As Islamic banking gains a strong foothold in Oman, the central bank has given the Islamic financial institutions a one-year relaxation on stringent rules governing the holding of foreign assets.
The decision has been made to facilitate the domestic development of Islamic financial instruments. Last year, Bank Nizwa and Al Izz Islamic Bank began operating Oman’s first full-fledged Islamic banks. Under the former rules, foreign-currency-denominated assets were limited to no more than 40 percent of their net worth, by Oman’s central bank. The limit has now been raised to 75 percent for the first six months of the agreement — but will be reduced to 50 percent in the six months following.

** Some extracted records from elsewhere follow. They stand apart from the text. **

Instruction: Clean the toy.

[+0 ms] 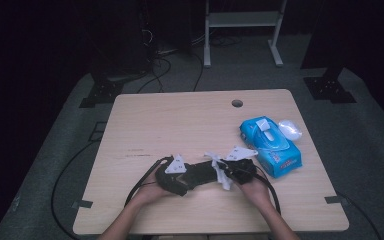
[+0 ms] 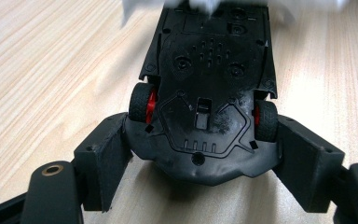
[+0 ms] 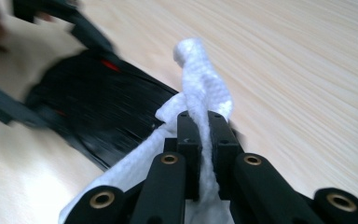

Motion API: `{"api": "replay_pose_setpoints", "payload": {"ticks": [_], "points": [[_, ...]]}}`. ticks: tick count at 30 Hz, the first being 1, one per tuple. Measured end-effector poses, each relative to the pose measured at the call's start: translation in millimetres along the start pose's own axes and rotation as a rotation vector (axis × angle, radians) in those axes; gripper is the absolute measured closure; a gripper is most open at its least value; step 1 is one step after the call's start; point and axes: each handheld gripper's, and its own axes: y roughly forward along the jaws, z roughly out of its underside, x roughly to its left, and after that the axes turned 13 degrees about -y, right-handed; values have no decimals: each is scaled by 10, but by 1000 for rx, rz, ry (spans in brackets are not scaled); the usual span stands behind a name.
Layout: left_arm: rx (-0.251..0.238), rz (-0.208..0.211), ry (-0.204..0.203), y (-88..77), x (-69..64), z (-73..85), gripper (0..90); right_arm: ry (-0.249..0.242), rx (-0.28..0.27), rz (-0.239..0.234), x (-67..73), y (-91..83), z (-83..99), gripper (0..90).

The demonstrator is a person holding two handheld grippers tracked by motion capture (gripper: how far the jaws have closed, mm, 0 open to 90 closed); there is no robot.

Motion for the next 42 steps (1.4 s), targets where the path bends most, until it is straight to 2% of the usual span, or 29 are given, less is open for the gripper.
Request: {"api": "replay_pose_setpoints", "payload": {"ticks": [3, 5, 10, 13, 14, 19, 22, 23, 25, 31, 34, 38, 42], "points": [[-4, 0, -5, 13, -4, -7, 241, 41, 5, 16, -65, -38, 65, 851], [-6, 0, -5, 15, -4, -6, 241, 34, -5, 10, -36, -11, 37, 850], [-2, -8, -1, 7, -7, 1, 241, -26, -22, -27, 127, 146, -148, 849], [-1, -12, 2, -2, -1, 8, 241, -56, -17, -29, 176, 201, -211, 849], [-3, -10, 0, -5, 4, 10, 241, -58, -19, -28, 174, 206, -215, 849], [-2, -9, -2, 3, 4, 3, 241, -9, -15, -3, 97, 206, -198, 849], [-2, -10, 0, 4, 1, 4, 241, -22, -17, -12, 129, 228, -218, 849], [-3, -10, 0, 5, -1, 5, 241, -52, -16, -16, 180, 247, -250, 849], [-4, -10, 1, 5, 2, 6, 241, -53, -16, -15, 177, 247, -250, 849], [-6, -7, 4, 4, 5, 9, 241, 6, -14, 19, 28, 120, -106, 849], [-2, -9, 8, 4, 3, 9, 241, 17, -16, 15, 40, 80, -65, 849], [-4, -9, 4, 3, 3, 8, 241, -4, -19, 17, 52, 27, -16, 850], [-2, -5, 10, 5, 2, 9, 241, 43, -25, 27, -14, -49, 89, 850]]}}
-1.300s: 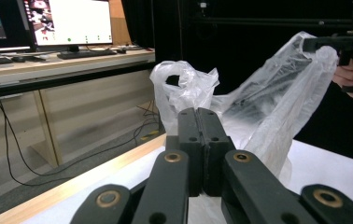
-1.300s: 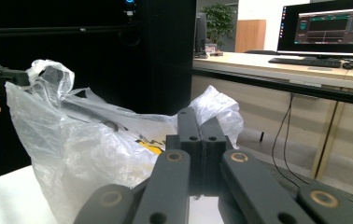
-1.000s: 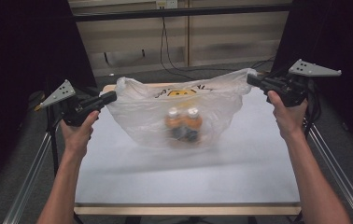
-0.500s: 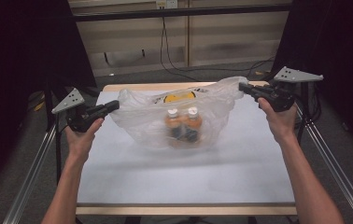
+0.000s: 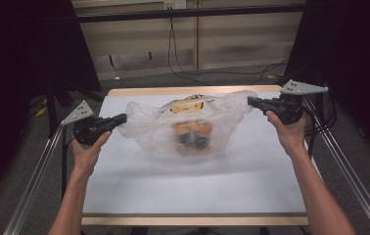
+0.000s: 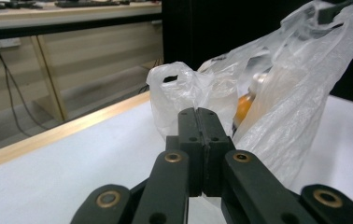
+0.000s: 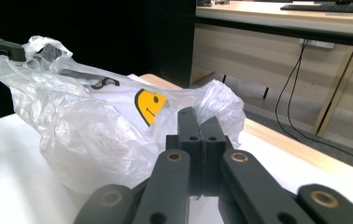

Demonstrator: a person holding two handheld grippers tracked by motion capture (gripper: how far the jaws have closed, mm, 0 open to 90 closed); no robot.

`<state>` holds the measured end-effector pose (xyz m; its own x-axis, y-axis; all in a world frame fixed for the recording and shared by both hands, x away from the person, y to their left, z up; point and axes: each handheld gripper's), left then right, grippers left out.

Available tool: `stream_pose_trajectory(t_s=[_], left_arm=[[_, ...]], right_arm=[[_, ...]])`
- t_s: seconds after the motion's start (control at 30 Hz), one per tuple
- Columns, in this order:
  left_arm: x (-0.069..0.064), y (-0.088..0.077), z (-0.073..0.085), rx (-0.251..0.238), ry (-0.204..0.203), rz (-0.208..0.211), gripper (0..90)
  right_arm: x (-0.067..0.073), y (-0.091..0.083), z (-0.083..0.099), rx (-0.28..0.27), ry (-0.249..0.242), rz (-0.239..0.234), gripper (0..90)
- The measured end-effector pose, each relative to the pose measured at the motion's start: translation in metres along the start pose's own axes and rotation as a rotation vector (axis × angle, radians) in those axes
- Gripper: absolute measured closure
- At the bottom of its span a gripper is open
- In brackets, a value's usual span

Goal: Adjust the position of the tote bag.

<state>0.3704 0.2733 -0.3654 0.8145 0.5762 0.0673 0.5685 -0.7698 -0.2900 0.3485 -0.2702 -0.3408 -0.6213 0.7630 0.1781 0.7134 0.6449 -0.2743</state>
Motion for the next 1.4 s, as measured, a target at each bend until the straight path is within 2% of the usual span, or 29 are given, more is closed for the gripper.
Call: stream_pose_trajectory(t_s=[0.07, 0.13, 0.17, 0.3, 0.6, 0.63, 0.8, 0.87, 1.03, 1.2, 1.3, 1.4], left_arm=[[0.0, 0.002, 0.003, 0.029, 0.01, -0.001, 89.9], [0.0, 0.003, 0.004, 0.029, 0.002, 0.002, 89.9], [-0.001, 0.006, 0.006, 0.058, 0.016, -0.007, 89.9], [-0.003, 0.013, 0.009, 0.096, 0.035, -0.009, 89.9], [-0.002, 0.018, 0.013, 0.122, 0.039, -0.021, 89.9], [-0.001, 0.018, 0.014, 0.128, 0.045, -0.033, 89.9], [0.0, 0.023, 0.019, 0.157, 0.043, -0.038, 89.9], [0.0, 0.026, 0.021, 0.16, 0.037, -0.033, 89.9], [0.0, 0.031, 0.027, 0.209, 0.058, -0.021, 89.9], [-0.001, 0.031, 0.028, 0.247, 0.076, -0.021, 89.9], [-0.006, 0.039, 0.03, 0.295, 0.11, -0.008, 89.9], [-0.007, 0.042, 0.033, 0.319, 0.107, 0.0, 89.9]], right_arm=[[-0.002, -0.001, 0.008, -0.002, 0.012, 0.002, 90.0], [-0.003, -0.001, 0.011, 0.002, 0.019, 0.005, 90.0], [-0.005, -0.001, 0.016, 0.01, 0.022, 0.005, 90.0], [-0.008, 0.002, 0.024, 0.026, 0.031, 0.017, 90.0], [-0.011, 0.014, 0.03, 0.044, 0.039, 0.041, 90.0], [-0.013, 0.017, 0.03, 0.046, 0.037, 0.046, 90.0], [-0.018, 0.024, 0.034, 0.079, 0.043, 0.068, 90.0], [-0.021, 0.027, 0.036, 0.089, 0.047, 0.079, 90.0], [-0.021, 0.033, 0.041, 0.118, 0.048, 0.079, 90.0], [-0.02, 0.029, 0.046, 0.137, 0.031, 0.068, 90.0], [-0.02, 0.027, 0.052, 0.166, 0.024, 0.069, 90.0], [-0.02, 0.027, 0.054, 0.179, 0.016, 0.069, 90.0]])
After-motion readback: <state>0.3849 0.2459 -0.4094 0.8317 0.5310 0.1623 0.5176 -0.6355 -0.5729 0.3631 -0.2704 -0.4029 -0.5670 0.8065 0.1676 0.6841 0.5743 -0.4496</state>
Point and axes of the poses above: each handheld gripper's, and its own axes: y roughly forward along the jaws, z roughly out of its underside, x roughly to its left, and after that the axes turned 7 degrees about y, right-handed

The relaxation is likely to adversely impact the profitability of the two banks as Oman’s market is undeveloped in sukuk (Islamic bonds) and other Shariah-compliant instruments. According to the new rules, Islamic banks are allowed to hold a maximum of 30 percent of their net worth in sovereign sukuk. Therefore, the two banks are expected to struggle to manage their liquidity through other rial-denominated Islamic products. At the same time, Islamic banks in Oman are not allowed the use of commodity murabaha. In other Islamic banking hubs, the commodity is commonly used by these banks to invest surplus funds.
According to Reuters, Central bank chief Hamood Sangour al-Zadjali believes, “after that they can have local sukuk and they can be building local credits. It’s a definite period, it’s one year… until they set the client base.”
The sultanate is taking active measures to introduce Islamic finance in the market and benefit from growing number of Islamic banks in the region. In an initial public offering last year, the two banks were able to raise a combined total of 100 million rials (USD260 million). While Bank Nizwa had 150 million rials in paid-up capital, Al Izz had 100 million rials. Oman’s first sovereign sukuk issue is expected next year.